* Prompt:
Would you return every line of the listing below that has "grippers" in it?

* Data block:
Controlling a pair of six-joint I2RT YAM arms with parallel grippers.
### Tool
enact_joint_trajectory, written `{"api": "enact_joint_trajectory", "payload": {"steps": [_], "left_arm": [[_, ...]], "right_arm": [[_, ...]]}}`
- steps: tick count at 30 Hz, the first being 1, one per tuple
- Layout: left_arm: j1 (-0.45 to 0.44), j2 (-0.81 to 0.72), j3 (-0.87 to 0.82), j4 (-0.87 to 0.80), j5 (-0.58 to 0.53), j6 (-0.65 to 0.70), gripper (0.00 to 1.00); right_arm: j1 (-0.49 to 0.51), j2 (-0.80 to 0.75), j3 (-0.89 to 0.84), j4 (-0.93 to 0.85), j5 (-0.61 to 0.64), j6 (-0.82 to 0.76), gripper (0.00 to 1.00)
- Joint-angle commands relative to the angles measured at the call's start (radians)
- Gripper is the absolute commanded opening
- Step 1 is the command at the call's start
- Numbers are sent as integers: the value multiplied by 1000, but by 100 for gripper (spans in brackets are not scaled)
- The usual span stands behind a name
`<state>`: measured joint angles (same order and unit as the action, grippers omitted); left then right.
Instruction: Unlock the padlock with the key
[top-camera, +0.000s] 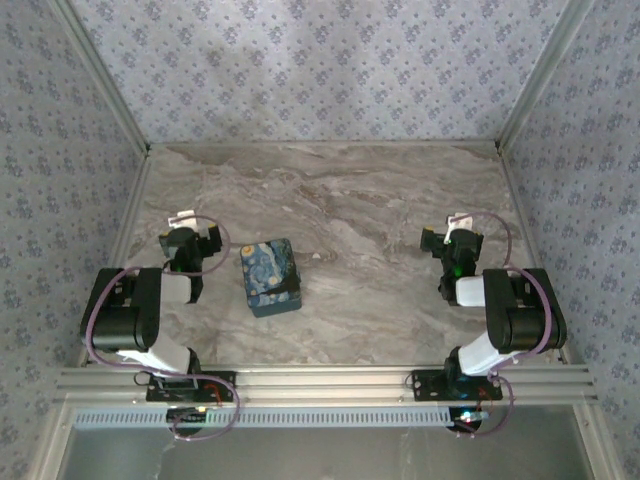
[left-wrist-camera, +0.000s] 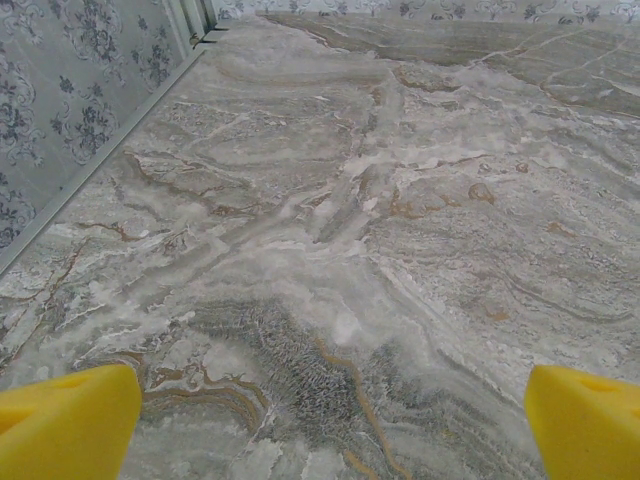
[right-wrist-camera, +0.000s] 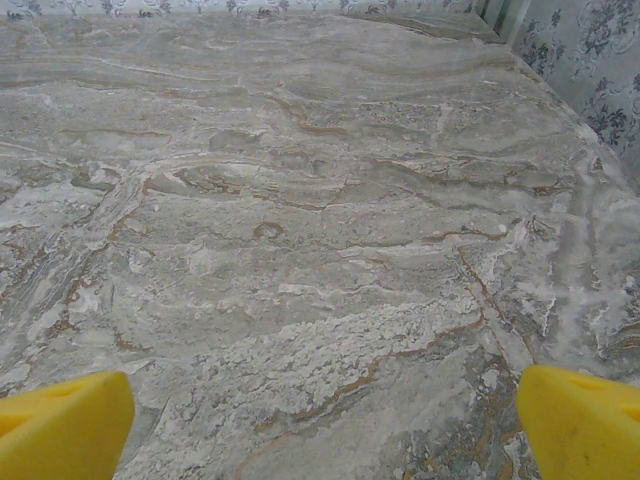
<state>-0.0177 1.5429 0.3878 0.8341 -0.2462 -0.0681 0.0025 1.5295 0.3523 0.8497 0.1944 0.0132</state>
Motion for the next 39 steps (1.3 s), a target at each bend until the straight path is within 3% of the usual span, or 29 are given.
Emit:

* Answer box:
Controlling a pair of six-joint I2RT YAM arms with parallel grippers.
`<state>`: measured joint angles (same order and unit as the action, grippers omitted); left then right.

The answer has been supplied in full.